According to KPMG, the Internet Tax Freedom Act (ITFA) Advisory Commission, established by U.S. Congress to examine issues pertaining to e-commerce taxation and other matters, could use the decision as a platform for recommending e-commerce taxes. The Commission met this month in New York and will reconvene in San Francisco in December and Dallas in March to discuss e-commerce issues. It will issue a final report in the Spring of 2000.
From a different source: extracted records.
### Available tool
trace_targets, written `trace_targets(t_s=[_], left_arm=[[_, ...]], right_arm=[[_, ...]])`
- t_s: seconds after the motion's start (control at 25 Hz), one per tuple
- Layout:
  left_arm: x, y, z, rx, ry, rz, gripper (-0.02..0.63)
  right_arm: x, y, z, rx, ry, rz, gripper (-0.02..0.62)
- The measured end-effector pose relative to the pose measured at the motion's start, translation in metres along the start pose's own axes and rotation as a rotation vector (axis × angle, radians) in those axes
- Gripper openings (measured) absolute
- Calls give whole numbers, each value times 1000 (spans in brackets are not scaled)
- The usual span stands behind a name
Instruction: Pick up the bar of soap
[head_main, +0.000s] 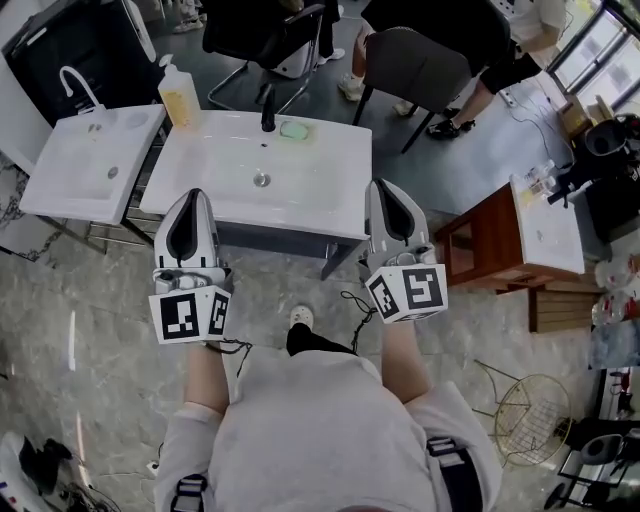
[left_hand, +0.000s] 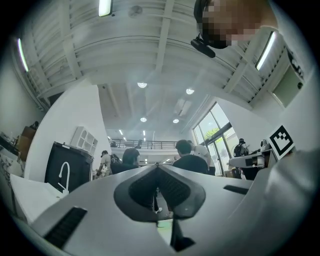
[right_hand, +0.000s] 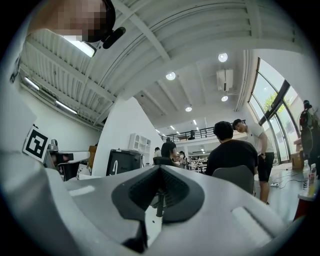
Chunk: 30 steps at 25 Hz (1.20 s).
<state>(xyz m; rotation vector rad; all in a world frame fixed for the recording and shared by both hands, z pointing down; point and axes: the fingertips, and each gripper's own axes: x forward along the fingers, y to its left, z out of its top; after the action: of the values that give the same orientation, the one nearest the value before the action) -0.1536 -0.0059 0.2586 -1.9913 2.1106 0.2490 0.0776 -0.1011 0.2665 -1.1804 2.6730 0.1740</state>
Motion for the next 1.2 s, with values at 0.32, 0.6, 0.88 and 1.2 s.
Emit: trace_targets(t_s=[0.32,0.6,0.88,1.2], left_arm=[[71,-6,-15,17,-14,15,8],[111,-2,-35,6,-4,40,8],[142,9,-60,11,38,43,8],[199,32,-83,-7,53,-15,8]], right_arm=[[60,-46,-14,4,-13,34,11],[100,-74,-36,26,2,54,11],[131,-83,-60,42,30,69,11],[181,-95,-76,36,48,25,11]])
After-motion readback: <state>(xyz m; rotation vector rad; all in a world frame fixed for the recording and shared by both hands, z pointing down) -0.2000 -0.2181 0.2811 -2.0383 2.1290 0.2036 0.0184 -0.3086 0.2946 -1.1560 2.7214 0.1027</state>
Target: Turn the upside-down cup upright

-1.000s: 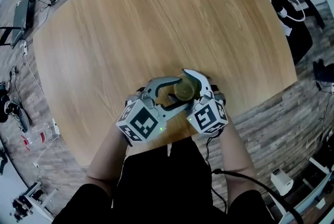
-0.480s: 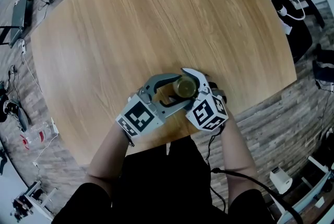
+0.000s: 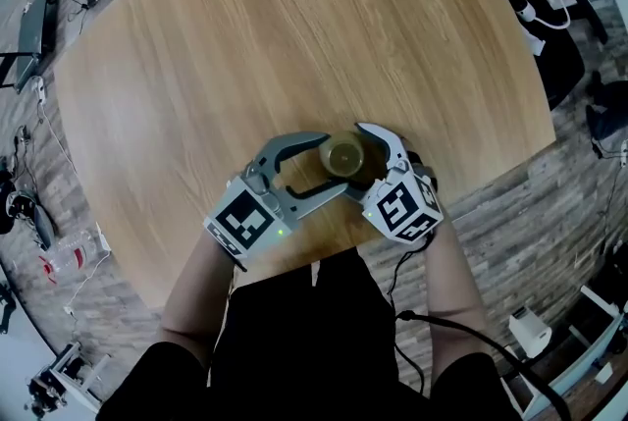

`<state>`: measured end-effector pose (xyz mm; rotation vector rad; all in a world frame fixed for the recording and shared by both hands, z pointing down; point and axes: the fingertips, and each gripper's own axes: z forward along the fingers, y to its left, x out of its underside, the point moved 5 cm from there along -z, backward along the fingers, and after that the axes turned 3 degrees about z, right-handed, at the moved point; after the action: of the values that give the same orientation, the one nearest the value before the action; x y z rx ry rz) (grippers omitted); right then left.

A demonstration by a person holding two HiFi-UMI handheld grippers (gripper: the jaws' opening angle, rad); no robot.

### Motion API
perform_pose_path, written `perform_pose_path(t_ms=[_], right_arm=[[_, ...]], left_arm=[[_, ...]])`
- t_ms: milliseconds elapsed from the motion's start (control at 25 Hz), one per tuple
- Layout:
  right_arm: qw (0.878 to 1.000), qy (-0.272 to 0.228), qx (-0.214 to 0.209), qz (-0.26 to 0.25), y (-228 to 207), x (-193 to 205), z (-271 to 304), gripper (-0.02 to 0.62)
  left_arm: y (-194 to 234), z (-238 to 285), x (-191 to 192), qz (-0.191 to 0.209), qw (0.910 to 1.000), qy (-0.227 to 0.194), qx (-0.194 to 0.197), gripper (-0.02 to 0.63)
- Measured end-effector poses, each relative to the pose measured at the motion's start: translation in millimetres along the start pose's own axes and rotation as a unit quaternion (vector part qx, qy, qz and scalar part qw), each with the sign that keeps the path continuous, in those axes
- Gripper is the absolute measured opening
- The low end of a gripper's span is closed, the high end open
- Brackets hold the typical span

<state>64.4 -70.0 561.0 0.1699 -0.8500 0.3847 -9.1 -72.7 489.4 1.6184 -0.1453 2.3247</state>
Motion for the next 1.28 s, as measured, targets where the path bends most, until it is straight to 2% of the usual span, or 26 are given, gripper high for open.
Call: perform_pose_path(t_ms=[120, 240, 400, 480, 600, 720, 840, 960, 1160, 1280], right_arm=[[0.999, -0.005, 0.026, 0.021, -5, 4, -26, 0.396], [0.996, -0.038, 0.056, 0.051, 3, -12, -73, 0.396], [0.988, -0.105, 0.101, 0.048, 21, -64, -142, 0.379], [0.98, -0.139, 0.135, 0.032, 25, -89, -169, 0.299], [0.959, -0.201, 0.194, 0.046, 30, -119, -200, 0.102], [0.937, -0.24, 0.244, 0.07, 33, -143, -220, 0.044], [0.916, -0.27, 0.286, 0.082, 42, -159, -236, 0.015], [0.903, -0.296, 0.297, 0.096, 60, -165, -250, 0.015], [0.896, -0.315, 0.294, 0.11, 85, -163, -265, 0.014], [0.893, -0.325, 0.293, 0.104, 94, -170, -269, 0.014]], left_arm=[[4, -13, -11, 0.0, 0.9996, -0.016, -0.023, 0.273], [-6, -31, -35, 0.016, 0.9986, -0.022, -0.045, 0.26], [-31, -56, -92, 0.018, 0.9944, -0.069, -0.078, 0.123], [-41, -65, -119, 0.015, 0.9891, -0.097, -0.11, 0.056], [-55, -76, -146, 0.012, 0.9803, -0.126, -0.152, 0.009], [-70, -82, -161, 0.022, 0.9734, -0.135, -0.184, 0.008], [-83, -86, -169, 0.022, 0.965, -0.148, -0.215, 0.008], [-102, -89, -175, 0.018, 0.9516, -0.17, -0.256, 0.008], [-132, -90, -181, 0.005, 0.9339, -0.185, -0.306, 0.008], [-142, -95, -187, 0.012, 0.9249, -0.187, -0.331, 0.008]])
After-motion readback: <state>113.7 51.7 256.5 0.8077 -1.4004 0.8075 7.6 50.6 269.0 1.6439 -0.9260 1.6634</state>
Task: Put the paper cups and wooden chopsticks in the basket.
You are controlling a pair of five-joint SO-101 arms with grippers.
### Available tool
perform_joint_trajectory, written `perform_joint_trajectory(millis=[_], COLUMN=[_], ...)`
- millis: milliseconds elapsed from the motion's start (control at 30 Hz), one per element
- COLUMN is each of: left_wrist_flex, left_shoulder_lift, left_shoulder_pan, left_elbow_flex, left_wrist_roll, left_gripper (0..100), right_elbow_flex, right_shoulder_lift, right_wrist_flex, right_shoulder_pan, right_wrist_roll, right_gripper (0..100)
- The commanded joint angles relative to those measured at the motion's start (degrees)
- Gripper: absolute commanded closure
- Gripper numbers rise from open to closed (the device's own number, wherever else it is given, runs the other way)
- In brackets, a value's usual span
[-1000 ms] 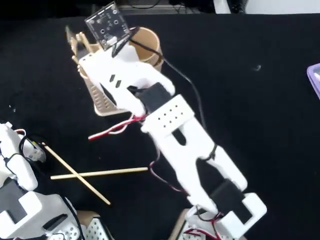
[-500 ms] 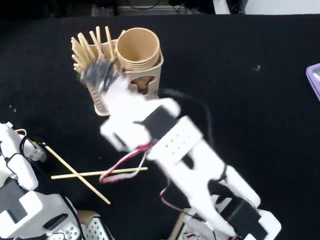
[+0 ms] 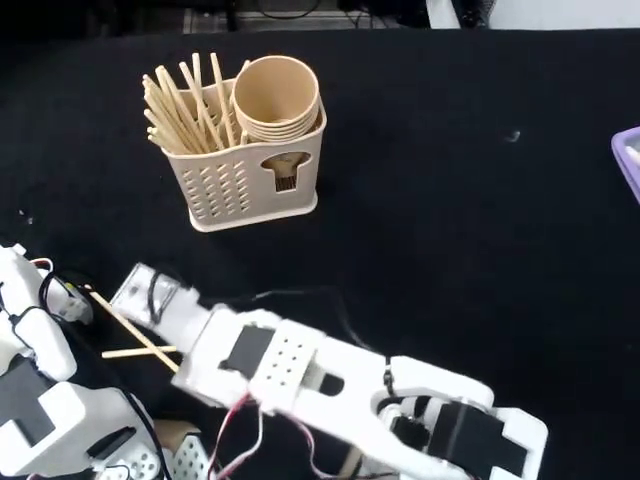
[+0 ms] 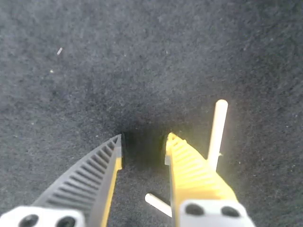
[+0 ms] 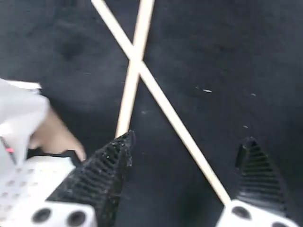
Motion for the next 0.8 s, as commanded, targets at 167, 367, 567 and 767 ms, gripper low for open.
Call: perform_joint_trajectory(millis=[167, 367, 567, 767], left_wrist_flex=[-1.3, -1.3, -1.3, -1.3], left_shoulder_lift=[0.3, 0.3, 0.3, 0.3], left_shoulder_pan=[0.6, 0.5, 0.5, 0.5], left_elbow_flex=[1.2, 1.2, 1.3, 1.4], left_wrist_roll=[0.5, 0.5, 0.5, 0.5], left_gripper=[84, 84, 84, 84], right_elbow_flex=[5.3, 11.1, 9.7, 0.1], right_shoulder_lift=[-0.1, -0.1, 5.0, 10.9], right_wrist_flex=[-12.7, -23.3, -24.1, -15.3], right_shoulder_pan=[-2.6, -2.6, -2.6, -2.5], right_wrist_roll=[-3.7, -3.7, -6.5, -6.3], right_gripper=[65.5, 65.6, 65.7, 65.8])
"The ITFA Advisory Commission is likely to consider the New York case as it evaluates alternative standards for determining nexus -- a state's jurisdiction to impose tax," said Don Griswold, national partner in charge, KPMG's State and Local Tax Technical Services. "Over the next nine months, the Commission will have the opportunity to hear experts on both sides of this issue debate the merits, and the final commission report will probably carry a good deal of weight in deciding this critical matter. If its analysis were applied to the field of state taxation, this case's dramatic expansion of traditional jurisdictional concepts would have a decisive impact on the future of e-commerce taxation. It is too early, however, to anticipate whether the Commission members intend to move so aggressively."